Le Blog de Françoise Cartron

Refondation de l’école, un nouveau pas

Écrit par Françoise Cartron. Publié dans Educations/Formation

Dans une circulaire parue hier, Vincent Peillon a présenté ses priorités pour la prochaine rentrée. Je les partage entièrement !

Première d’entre elles, l’octroi de moyens en plus pour notre Ecole. La création de près 7 000 postes d’enseignants dans les établissements scolaires publics viendra ainsi soutenir une école plus juste, qui inclut l’exigence de la réussite de tous les enfants. Un changement de taille après six années de suppression et de démantèlement de l’école primaire, là où pourtant, la lutte contre les inégalités et le décrochage est la plus efficace. 

Mais ces ressources supplémentaires sont bien entendu indissociables d’une réforme pédagogique majeure et d’une évolution en profondeur de notre système scolaire ainsi que des pratiques professionnelles. C’est l’ambition de la réforme globale menée par le gouvernement au service de la refondation de l’Ecole de la République.

Je me félicite alors des orientations dessinées dans la circulaire en matière de régulation de la carte scolaire et des décisions courageuses qu’entend prendre le Ministre en la matière.

 

Ces dernières vont dans le sens des préconisations que j’avais établies, l’année dernière, dans mon rapport intitulé « Réguler la carte scolaire, pour une politique ambitieuse de mixité sociale ».

 (…) « Afin d'introduire dès à présent plus d'équité dans l'affectation des élèves, les directeurs académiques des services de l'éducation nationale ne traiteront plus prioritairement les demandes de dérogation formulées sur la base du motif « parcours scolaire particulier », qui servent trop souvent à éviter l'établissement de secteur. Les demandes à examiner en priorité restent, d'une part, celles des élèves en situation de handicap et nécessitant une prise en charge médicale importante, d'autre part, celles émanant de boursiers au mérite ou de boursiers sociaux. (…)

J’avais, après trois mois de travaux, d’auditions et de déplacements, pointé l’échec de l’assouplissement de la carte scolaire décidé par l’ancienne majorité.

En effet, par une soi-disant liberté de choix de l’établissement, cette réforme devait permettre à certains élèves, en particulier issus de milieux sociaux défavorisés, d’accéder à des établissements « réputés ». Seulement, il s’est agi d’un trompe l’œil puisque le nombre de places disponibles était très contraint.

Ce décalage est venu accroître la concurrence entre établissements, et au final, a profité en premier lieu aux familles les mieux informées sur les moyens de contournement. A l'inverse, elle s’est faite au détriment de l’éducation prioritaire, au détriment des familles les plus éloignées des « codes » et des normes scolaires, renforçant ainsi la ghettoïsation et l’homogénéisation sociale des élèves les plus défavorisés.

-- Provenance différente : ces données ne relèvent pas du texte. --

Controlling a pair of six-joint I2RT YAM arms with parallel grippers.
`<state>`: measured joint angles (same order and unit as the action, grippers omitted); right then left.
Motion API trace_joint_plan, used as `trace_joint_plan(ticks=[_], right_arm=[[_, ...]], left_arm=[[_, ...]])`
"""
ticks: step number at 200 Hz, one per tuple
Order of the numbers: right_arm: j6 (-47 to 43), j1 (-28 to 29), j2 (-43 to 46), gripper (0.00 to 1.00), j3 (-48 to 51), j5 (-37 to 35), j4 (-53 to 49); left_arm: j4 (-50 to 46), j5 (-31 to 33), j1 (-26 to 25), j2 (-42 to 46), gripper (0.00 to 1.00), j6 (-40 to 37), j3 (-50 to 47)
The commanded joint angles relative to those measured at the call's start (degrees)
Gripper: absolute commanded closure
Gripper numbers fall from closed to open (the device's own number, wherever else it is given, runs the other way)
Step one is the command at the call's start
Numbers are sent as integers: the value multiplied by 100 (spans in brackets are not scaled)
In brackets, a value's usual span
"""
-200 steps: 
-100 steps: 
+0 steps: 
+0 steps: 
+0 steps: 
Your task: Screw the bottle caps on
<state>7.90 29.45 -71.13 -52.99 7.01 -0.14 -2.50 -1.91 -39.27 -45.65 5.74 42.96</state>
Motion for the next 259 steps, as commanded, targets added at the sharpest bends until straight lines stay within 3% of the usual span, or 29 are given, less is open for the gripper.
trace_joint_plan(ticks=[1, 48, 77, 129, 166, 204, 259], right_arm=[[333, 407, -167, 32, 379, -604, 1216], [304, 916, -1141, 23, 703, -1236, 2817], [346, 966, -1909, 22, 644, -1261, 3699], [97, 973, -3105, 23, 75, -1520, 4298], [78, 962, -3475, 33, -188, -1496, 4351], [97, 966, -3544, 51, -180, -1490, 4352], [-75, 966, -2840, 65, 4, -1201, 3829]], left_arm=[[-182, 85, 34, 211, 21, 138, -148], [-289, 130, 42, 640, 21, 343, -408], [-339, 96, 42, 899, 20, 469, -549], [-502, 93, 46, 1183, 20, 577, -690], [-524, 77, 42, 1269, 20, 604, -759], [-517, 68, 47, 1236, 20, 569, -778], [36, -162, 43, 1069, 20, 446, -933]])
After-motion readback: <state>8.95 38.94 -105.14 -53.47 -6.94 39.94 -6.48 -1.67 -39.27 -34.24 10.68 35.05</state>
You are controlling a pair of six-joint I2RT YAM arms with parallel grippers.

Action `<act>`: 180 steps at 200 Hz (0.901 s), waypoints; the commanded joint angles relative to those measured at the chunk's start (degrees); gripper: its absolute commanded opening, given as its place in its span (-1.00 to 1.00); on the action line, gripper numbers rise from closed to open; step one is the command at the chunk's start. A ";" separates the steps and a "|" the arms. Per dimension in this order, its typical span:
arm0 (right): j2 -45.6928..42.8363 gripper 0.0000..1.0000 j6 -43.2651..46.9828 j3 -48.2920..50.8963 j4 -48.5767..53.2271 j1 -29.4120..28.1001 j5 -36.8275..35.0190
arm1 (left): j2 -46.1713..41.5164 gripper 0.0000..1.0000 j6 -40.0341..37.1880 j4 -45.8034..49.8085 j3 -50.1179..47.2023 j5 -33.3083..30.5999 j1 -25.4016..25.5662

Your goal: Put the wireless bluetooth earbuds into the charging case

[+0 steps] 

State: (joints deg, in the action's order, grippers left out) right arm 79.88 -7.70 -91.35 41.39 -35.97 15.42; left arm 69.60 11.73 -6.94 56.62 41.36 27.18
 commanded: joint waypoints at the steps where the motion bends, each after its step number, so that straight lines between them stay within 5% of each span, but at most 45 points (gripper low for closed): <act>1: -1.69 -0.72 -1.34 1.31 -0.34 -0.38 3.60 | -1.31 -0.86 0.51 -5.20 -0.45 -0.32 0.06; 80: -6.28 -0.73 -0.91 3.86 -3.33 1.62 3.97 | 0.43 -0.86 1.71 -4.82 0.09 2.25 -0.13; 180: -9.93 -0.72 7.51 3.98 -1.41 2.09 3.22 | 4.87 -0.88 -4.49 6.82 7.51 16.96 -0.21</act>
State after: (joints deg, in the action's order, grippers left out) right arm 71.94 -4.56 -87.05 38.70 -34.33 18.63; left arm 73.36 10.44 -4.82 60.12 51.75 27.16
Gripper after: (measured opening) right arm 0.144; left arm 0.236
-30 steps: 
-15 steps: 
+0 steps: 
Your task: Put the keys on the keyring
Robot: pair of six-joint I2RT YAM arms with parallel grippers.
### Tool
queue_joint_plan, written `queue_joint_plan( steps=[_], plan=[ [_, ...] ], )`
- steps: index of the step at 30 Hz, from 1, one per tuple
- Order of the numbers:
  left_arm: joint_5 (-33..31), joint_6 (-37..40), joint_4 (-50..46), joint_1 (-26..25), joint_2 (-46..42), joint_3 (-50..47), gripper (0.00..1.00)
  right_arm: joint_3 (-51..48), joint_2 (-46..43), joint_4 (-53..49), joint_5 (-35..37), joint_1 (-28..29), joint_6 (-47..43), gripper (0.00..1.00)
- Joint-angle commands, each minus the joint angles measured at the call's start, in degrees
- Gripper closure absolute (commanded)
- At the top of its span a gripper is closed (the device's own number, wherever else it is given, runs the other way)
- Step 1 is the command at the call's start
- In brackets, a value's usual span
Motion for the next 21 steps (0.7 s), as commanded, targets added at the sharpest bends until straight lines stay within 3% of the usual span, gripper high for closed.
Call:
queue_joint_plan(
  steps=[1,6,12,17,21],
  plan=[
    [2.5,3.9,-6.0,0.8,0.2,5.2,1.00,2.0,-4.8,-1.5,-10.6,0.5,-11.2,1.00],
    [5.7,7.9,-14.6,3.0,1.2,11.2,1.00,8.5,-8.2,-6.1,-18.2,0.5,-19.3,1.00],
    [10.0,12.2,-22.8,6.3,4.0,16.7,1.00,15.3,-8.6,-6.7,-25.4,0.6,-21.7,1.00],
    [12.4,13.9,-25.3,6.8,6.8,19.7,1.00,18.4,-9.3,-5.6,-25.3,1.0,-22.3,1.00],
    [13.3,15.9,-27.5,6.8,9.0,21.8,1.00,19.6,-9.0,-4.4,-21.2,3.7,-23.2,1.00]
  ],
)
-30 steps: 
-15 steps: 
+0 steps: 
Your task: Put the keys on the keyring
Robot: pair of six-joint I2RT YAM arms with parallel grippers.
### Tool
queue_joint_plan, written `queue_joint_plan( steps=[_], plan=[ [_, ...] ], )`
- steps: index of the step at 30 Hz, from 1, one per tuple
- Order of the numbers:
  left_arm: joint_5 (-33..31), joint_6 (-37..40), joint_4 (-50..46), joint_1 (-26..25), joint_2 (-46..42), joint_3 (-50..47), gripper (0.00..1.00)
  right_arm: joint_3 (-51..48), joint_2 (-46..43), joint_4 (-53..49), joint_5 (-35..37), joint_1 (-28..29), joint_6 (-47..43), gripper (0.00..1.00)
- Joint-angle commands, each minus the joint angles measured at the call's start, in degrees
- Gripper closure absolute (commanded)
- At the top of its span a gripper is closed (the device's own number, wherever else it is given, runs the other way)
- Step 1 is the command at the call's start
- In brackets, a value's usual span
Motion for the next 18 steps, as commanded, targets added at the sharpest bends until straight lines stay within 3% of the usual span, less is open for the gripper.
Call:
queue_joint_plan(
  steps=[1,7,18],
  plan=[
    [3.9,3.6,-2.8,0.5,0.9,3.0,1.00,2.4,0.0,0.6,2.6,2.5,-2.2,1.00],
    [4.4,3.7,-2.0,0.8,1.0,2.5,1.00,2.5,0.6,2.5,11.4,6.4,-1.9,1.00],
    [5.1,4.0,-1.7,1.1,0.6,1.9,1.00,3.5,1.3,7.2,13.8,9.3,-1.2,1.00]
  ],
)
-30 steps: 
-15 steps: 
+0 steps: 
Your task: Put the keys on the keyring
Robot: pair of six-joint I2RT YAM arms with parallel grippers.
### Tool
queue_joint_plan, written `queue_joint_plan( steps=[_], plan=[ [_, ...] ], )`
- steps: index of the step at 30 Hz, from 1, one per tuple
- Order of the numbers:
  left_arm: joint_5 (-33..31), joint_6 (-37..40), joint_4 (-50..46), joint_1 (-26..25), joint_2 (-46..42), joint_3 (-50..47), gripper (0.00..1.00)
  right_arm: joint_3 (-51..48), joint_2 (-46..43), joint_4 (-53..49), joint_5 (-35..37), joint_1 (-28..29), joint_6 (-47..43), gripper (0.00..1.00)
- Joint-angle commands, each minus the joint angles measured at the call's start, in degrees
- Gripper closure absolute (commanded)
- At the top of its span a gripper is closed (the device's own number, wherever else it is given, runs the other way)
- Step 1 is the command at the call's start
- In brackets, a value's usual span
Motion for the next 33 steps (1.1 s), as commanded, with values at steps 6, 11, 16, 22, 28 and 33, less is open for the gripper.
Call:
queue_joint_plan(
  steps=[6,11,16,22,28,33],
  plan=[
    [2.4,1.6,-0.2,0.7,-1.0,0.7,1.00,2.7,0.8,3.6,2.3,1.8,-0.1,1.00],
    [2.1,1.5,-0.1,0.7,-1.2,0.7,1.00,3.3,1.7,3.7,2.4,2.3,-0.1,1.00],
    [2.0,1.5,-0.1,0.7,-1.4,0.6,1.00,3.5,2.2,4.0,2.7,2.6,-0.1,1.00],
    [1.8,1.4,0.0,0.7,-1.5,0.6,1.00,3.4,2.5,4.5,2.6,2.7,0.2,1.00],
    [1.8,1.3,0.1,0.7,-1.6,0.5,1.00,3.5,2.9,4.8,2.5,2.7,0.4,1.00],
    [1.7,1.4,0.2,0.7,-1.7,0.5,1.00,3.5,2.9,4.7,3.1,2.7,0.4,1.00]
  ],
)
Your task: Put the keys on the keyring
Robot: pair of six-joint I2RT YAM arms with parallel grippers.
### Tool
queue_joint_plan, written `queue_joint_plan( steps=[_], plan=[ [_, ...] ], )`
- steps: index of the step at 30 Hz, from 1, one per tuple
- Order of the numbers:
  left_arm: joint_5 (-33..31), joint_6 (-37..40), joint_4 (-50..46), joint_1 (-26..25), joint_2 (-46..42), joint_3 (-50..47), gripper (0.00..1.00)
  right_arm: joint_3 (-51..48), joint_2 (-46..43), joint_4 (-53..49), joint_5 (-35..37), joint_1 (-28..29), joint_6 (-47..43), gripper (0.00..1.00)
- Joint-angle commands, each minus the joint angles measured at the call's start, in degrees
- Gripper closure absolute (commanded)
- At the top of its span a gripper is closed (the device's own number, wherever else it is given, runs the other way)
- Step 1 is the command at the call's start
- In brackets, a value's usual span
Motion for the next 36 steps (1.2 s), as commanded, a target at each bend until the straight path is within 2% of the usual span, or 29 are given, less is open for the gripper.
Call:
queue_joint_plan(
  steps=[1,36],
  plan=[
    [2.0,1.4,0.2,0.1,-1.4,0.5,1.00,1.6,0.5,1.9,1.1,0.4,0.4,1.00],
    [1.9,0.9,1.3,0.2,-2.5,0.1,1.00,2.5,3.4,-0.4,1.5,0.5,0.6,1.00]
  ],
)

Or, sur ce point, j’ai pu constater que les options rares et les « parcours spécifiques » ne sont, le plus souvent, pas choisis pour eux-mêmes, pour leur intérêt pédagogique, mais parce qu’ils constituent un moyen commode d’évitement.

Les rendre inopérants dans les stratégies de contournement, ce n’est pas les supprimer, c’est éviter qu’ils servent un « marketing scolaire » très coûteux, sans que soit pour autant constaté un bénéfice éducatif global.

Ce durcissement des conditions de contournement est donc un premier pas, non pas vers un retour à une sectorisation stricte, celle qui prévalait avant la réforme et qui ne fonctionnait pas, mais vers une régulation de la carte scolaire qui favorise la mixité sociale, facteur de réussite partagée, et qui répond à la mission première de l’Ecole : la préservation de l’égal accès, pour tous et sur l’ensemble du territoire, à un service public d’éducation de qualité.  

Cette démarche devra être suivie, et c’est le sens des propositions que j’avais faites, et que je continuerai à défendre, d’une remise à plat de l’offre de formation ; d’une modulation dans l’attribution des dotations aux établissements en fonction de cet indicateur de mixité sociale ; et d’un redécoupage des secteurs, englobant plusieurs établissements, en concertation avec les élus locaux, en particulier les Conseils généraux. Avec une révision également des procédures d’affectation des élèves.